Coles Employs Generative AI to Analyze 40,000 Customer Comments Weekly

Li Xia
Last Updated:
November 19, 2024

Coles Group has integrated Generative AI (GenAI) to process around 40,000 customer feedback comments each week, refining these into key actionable insights at a store level, the company revealed at the Microsoft AI summit in Melbourne this week.

The feedback, collected from a weekly survey sent to customers post-interaction, typically includes 20,000 responses ranging from numerical scores, which are consolidated into a net promoter score (NPS), to unstructured comments on customer experiences. Despite NPS's prevalence as an internal benchmark for customer satisfaction at Coles, it often falls short of providing a comprehensive view.

Silvio Giorgio and Richard Walker from Coles at the Microsoft AI Summit

"The real value lies in the customer verbatims," said Silvio Giorgio, General Manager of Data and Intelligence at Coles. He highlighted that while scores might suggest satisfaction, the comments often reveal underlying issues. 

“We’d get a 9 out of 10 score, but then have the customer saying things like, ‘I couldn’t find a spot in the car park’ or ‘my favourite brand of cereal wasn’t stocked’. We realised that we were missing out on the richness of the insights in that verbatim feedback, simply because it’s not humanly possible to analyze the vast number of pieces of written feedback every week,”  - Rich Walker GM of Operations & Finance

Historically, the retailer struggled to extract actionable insights quickly due to the data's volume and complexity. Traditional methods like word clouds, although visually appealing, failed to offer actionable results, according to Richard Walker, General Manager of Operations and Sustainability.

“When we did decide to try it, we went down the traditional route of word clouds and we invested three-to-four months in there, [but] whilst they look great and it was a different lens on performance for the week, it didnt give us anything that was particularly actionable.”
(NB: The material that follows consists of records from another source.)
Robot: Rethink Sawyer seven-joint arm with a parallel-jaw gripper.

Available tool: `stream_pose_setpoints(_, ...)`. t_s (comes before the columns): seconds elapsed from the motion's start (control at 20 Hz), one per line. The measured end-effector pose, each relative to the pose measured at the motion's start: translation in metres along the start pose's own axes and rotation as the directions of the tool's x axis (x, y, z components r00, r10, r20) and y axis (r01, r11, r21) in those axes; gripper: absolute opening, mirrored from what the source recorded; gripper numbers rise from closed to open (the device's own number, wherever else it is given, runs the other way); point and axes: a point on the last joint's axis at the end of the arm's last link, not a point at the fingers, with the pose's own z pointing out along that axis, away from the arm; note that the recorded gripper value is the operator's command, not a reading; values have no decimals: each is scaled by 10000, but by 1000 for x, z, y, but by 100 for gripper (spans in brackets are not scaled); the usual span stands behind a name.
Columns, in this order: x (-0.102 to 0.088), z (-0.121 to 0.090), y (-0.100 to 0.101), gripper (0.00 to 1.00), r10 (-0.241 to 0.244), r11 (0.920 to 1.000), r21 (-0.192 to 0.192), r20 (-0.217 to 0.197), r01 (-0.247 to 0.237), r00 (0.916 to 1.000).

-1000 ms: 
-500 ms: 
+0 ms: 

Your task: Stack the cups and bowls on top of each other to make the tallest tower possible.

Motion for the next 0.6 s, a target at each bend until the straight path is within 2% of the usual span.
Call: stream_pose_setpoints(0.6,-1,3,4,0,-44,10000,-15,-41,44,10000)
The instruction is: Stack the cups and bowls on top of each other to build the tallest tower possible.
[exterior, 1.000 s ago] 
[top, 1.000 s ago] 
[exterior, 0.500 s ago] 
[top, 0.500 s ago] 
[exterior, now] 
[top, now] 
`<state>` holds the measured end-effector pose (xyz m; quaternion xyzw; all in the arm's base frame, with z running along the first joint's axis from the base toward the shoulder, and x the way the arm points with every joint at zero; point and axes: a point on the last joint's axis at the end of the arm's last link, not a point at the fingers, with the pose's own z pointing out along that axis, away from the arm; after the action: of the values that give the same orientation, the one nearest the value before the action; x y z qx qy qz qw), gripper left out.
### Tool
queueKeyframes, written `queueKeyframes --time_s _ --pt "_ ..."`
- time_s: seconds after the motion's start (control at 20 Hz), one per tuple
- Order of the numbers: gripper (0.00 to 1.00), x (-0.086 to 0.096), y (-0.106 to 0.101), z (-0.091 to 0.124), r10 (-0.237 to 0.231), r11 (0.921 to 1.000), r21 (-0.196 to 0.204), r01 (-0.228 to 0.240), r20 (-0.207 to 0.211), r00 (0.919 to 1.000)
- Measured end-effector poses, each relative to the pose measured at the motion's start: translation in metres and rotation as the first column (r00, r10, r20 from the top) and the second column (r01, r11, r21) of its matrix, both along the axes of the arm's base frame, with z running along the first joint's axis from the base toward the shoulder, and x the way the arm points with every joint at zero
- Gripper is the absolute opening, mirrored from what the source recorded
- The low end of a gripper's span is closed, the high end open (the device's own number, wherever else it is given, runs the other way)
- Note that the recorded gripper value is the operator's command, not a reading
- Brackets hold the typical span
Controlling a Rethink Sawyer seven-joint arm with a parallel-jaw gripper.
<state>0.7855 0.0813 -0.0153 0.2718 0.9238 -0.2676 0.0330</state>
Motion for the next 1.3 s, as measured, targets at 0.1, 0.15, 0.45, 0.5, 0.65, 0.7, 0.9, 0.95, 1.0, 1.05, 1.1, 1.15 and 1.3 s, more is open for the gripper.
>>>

The shift to GenAI has transformed this process. Now running on Microsoft's Azure platform, the AI system digests customer verbatims along with contextual scores to highlight the top three focus areas for each store.

However, the use of GenAI is not without challenges. GenAI "is like a small child," Giorgio explained, indicating that the initial outputs were often out of context or irrelevant. Fine-tuning the AI required a thorough understanding of Coles' operational structures and product hierarchies, which was the most time-consuming part of the process.

Despite these hurdles, the integration of GenAI into Coles' operations has significantly streamlined the handling of customer feedback, allowing for quicker, more targeted responses to issues like customer service and product availability. This has been particularly effective in aligning staff rosters with actual customer service demands.

“The whole intention behind the Operations team’s digital insights journey is to be able to give store teams the right information at the right time to make their jobs easier.
We also want to understand the impact of and relationship between our operations and the customer experience,” - Rich Walker

Walker hailed the application of GenAI as a "game-changer," noting it allowed the company to do what was previously impossible without an extensive team. The AI's ability to infer multiple sentiments from a single comment has enriched the data's utility, providing deeper insights into the customer experience.

“What we can then do is ... see what customers talk about most, so you can see the relative participation of that sentiment topic within a given week, and you can then trend that sentiment over time to see an amplification based on things that we do,” Walker said.

Going forward, Coles plans to automate the uploading of customer survey data to the GenAI service, further enhancing the efficiency of this innovative feedback analysis system.